Even the stock market took a pause from its recent bullish run, with investors tempering their buying on concerns that the credit and housing mess would lead to a contraction in third-quarter earnings for the first time in six years. Why else would a consortium of banks — including Citigroup, JPMorgan Chase and Bank of America — be uniting with a plan to keep the housing-related debt crisis from worsening. If they thought conditions in the credit market were about to improve, would they be gathering as a group?
The banks have proposed creating a fund that will buy around $100 billion in debt from structured investment vehicles, or SIVs, in an attempt to break the logjam in the market for short-term debt instruments that hold mortgage-related assets. Banks sponsor the SIVs, contributing longer-tem assets like mortgage-backed securities to the investment vehicle.
The SIV then sells unsecured commercial paper or other forms of short-term debt at low interest rates to the likes of hedge funds and money-market mutual funds hungering for a few extra basis points of yield. Those proceeds are then used to repay the sponsor for its investment.
Accounting rules do not require the SIVs to appear on bank balance sheets, even though they create, run and generate fees from them. But if debt markets seize up and the SIV can’t repay or roll over the commercial paper debt when it comes due, the sponsor then is expected to come up with cash to cover the SIV — or face a big blow to its reputation. For the banks, helping the SIVs could lead to big losses as they are forced to mark down the value of the now-shunned asset-backed securities.
The goal of the new bailout fund is to prevent that from happening. Its plan is to sell short-term notes to investors and then use the proceeds to buy distressed securities from the SIVs that otherwise would have to be sold at fire-sale prices. Eventually, they will try to sell those securities to investors. The fund’s backers are spinning this as a way to save the market from more meltdown, but it really is nothing more than a shell game to try to rescue them from the mess they got themselves into.

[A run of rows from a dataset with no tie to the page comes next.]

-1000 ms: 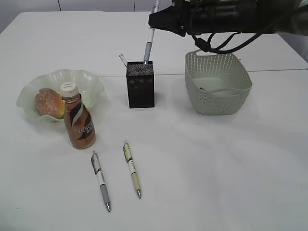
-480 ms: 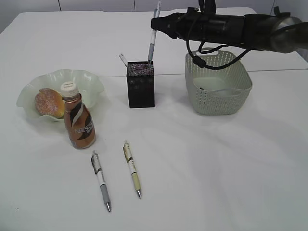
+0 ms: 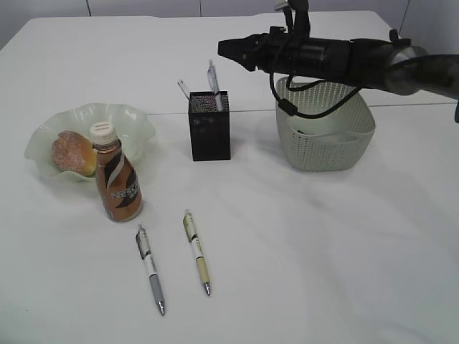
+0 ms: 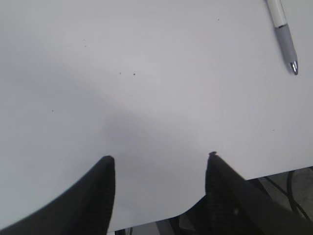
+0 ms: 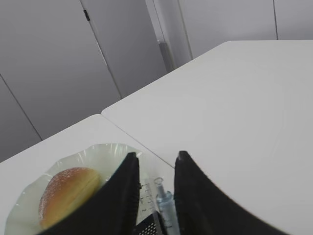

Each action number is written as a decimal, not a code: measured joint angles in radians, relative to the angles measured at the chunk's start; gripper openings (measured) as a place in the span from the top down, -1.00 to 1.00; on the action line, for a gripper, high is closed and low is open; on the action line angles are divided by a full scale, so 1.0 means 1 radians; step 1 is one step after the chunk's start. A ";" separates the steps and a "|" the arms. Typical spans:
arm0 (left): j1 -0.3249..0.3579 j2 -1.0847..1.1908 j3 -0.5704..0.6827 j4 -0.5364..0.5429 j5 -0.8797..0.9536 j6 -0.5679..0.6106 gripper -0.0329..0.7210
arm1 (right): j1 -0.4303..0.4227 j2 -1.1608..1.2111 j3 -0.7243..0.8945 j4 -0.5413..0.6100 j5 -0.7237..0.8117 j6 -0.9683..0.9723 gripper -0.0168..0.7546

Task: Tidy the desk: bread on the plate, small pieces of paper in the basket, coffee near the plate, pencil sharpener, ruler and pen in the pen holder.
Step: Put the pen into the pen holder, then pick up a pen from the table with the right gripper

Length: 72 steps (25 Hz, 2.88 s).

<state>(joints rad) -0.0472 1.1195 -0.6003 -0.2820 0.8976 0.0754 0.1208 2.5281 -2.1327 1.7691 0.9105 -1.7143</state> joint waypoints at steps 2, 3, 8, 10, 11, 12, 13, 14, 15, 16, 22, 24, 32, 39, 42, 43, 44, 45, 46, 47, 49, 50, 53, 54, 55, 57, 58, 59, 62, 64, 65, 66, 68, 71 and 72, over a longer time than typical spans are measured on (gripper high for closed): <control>0.000 0.000 0.000 0.000 0.000 0.000 -0.24 | 0.000 0.014 0.000 0.000 0.031 0.000 0.45; 0.000 0.000 0.000 0.000 0.000 0.000 -0.24 | 0.002 0.018 0.000 0.000 0.043 0.000 0.42; 0.000 0.000 0.000 0.000 0.000 0.000 -0.24 | 0.002 0.028 -0.013 -0.002 0.085 0.017 0.17; 0.000 0.000 0.000 0.000 0.000 0.000 -0.24 | 0.002 0.028 -0.035 -0.004 0.095 0.088 0.14; 0.000 0.000 0.000 0.000 0.000 0.000 -0.24 | 0.002 0.026 -0.044 -0.007 0.095 0.135 0.13; 0.000 0.000 0.000 0.000 0.000 0.000 -0.24 | 0.002 0.021 -0.049 -0.026 0.092 0.202 0.13; 0.000 0.000 0.000 0.000 0.002 0.000 -0.24 | 0.002 0.007 -0.053 -0.068 0.081 0.280 0.13; 0.000 0.000 0.000 0.000 0.002 0.000 -0.24 | 0.002 -0.013 -0.053 -0.138 0.072 0.367 0.12; 0.000 0.000 0.000 0.000 0.002 0.000 -0.24 | 0.002 -0.033 -0.053 -0.230 0.067 0.449 0.12; 0.000 0.000 0.000 0.000 0.002 0.000 -0.24 | 0.004 -0.061 -0.053 -0.313 0.068 0.509 0.12; 0.000 0.000 0.000 -0.002 -0.006 0.000 -0.24 | 0.043 -0.215 -0.055 -0.675 0.180 0.905 0.12; 0.000 0.000 0.000 -0.006 -0.022 0.000 -0.24 | 0.064 -0.261 -0.056 -0.762 0.259 0.991 0.12; 0.000 0.000 0.000 -0.019 -0.056 0.000 -0.24 | 0.236 -0.367 -0.057 -1.149 0.322 1.286 0.12; 0.000 0.000 0.000 -0.025 -0.061 0.000 -0.24 | 0.355 -0.423 0.021 -1.371 0.330 1.615 0.12; 0.000 0.000 0.000 -0.025 -0.067 0.000 -0.24 | 0.407 -0.433 0.132 -1.388 0.330 1.741 0.13; 0.000 0.000 0.000 -0.025 -0.070 0.000 -0.24 | 0.425 -0.433 0.171 -1.400 0.330 1.780 0.13; 0.000 0.000 0.000 -0.025 -0.072 0.000 -0.24 | 0.440 -0.429 0.206 -1.411 0.330 1.818 0.14; 0.000 0.000 0.000 -0.025 -0.074 0.000 -0.24 | 0.451 -0.422 0.230 -1.415 0.330 1.840 0.14; 0.000 0.000 0.000 -0.025 -0.078 0.000 -0.24 | 0.463 -0.410 0.252 -1.415 0.330 1.859 0.15; 0.000 0.000 0.000 -0.025 -0.080 0.000 -0.24 | 0.468 -0.392 0.266 -1.413 0.330 1.864 0.16; 0.000 0.000 0.000 -0.025 -0.086 0.000 -0.24 | 0.472 -0.354 0.274 -1.410 0.330 1.874 0.19; 0.000 0.000 0.000 -0.025 -0.088 0.000 -0.24 | 0.472 -0.335 0.276 -1.410 0.326 1.877 0.21; 0.000 0.000 0.000 -0.025 -0.089 0.000 -0.24 | 0.472 -0.296 0.278 -1.412 0.320 1.894 0.23; 0.000 0.000 0.000 -0.025 -0.089 0.000 -0.24 | 0.472 -0.290 0.280 -1.423 0.317 1.903 0.23; 0.000 0.000 0.000 -0.025 -0.090 0.000 -0.24 | 0.474 -0.288 0.280 -1.443 0.317 1.916 0.23; 0.000 0.000 0.000 -0.025 -0.095 0.000 -0.24 | 0.483 -0.286 0.280 -1.491 0.315 1.936 0.23; 0.000 0.000 0.000 -0.025 -0.097 0.000 -0.24 | 0.491 -0.286 0.280 -1.510 0.315 1.945 0.23; 0.000 0.000 0.000 -0.025 -0.099 0.000 -0.24 | 0.498 -0.286 0.280 -1.529 0.309 1.955 0.23; 0.000 0.000 0.000 -0.025 -0.105 0.000 -0.24 | 0.509 -0.285 0.280 -1.543 0.266 1.971 0.23; 0.000 0.000 0.000 -0.025 -0.106 0.000 -0.24 | 0.513 -0.283 0.280 -1.544 0.230 1.979 0.23; 0.000 0.000 0.000 -0.025 -0.108 0.000 -0.24 | 0.513 -0.283 0.280 -1.546 0.218 1.981 0.23; 0.000 0.000 0.000 -0.025 -0.108 0.000 -0.24 | 0.513 -0.283 0.280 -1.549 0.206 1.983 0.23; 0.000 0.000 0.000 -0.027 -0.108 0.000 -0.24 | 0.513 -0.279 0.280 -1.552 0.189 1.990 0.23; 0.000 0.000 0.000 -0.027 -0.109 0.000 -0.24 | 0.513 -0.268 0.278 -1.560 0.171 1.999 0.23; 0.000 0.000 0.000 -0.027 -0.109 0.000 -0.24 | 0.513 -0.261 0.278 -1.563 0.169 2.000 0.23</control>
<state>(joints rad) -0.0472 1.1195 -0.6003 -0.3091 0.7891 0.0754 0.6339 2.2666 -1.8550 0.2065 1.0791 0.2855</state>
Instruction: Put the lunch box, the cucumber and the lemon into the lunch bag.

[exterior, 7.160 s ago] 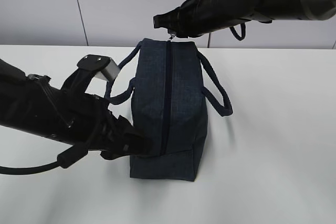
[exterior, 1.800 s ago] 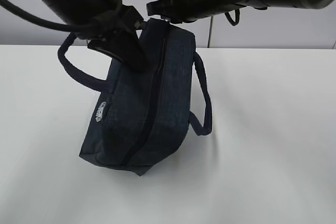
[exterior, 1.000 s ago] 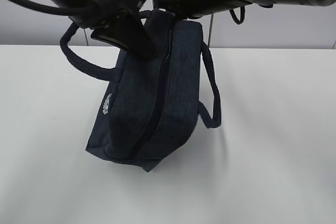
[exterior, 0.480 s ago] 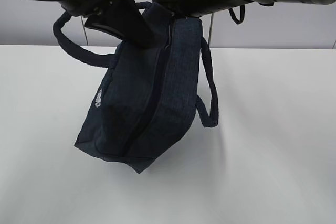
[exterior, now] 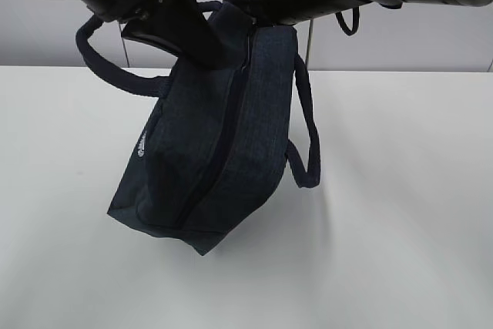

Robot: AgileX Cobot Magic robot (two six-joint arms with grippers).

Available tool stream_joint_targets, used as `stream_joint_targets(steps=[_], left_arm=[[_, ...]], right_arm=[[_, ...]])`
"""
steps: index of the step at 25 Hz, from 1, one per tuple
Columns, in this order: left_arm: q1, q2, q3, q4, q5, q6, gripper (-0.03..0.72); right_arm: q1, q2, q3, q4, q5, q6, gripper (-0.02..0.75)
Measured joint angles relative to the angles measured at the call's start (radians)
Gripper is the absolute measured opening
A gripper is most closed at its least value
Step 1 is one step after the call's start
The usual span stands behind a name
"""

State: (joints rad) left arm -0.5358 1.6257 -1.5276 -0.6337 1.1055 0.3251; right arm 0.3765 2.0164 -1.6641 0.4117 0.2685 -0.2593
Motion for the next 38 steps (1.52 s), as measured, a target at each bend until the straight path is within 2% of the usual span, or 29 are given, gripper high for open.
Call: stream_joint_targets(steps=[33,38], left_arm=[[-0.005,0.091,0.0,-0.002,-0.042,0.001,-0.009],[0.006,0.093,0.0,-0.004,-0.046,0.001,-0.009]], right_arm=[[-0.021,0.005,0.0,-0.027,-0.018,-0.005,0.001],[-0.023,0.005,0.0,-0.027,-0.028,-0.007,0.032]])
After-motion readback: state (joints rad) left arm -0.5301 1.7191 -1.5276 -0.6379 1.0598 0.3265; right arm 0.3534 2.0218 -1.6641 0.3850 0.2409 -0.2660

It is not even clear if that will do the trick. Given the complexity in valuing the SIVs illiquid securities, there are lingering questions over what price the banks will place on the debt and whether investors will be willing to bite. The fund’s backers also say that they will only buy highly rated assets, a promise investors should be wary of since they’ve seen massive downgrades of the ratings on mortgage-related debt that wasn’t supposed to be risky.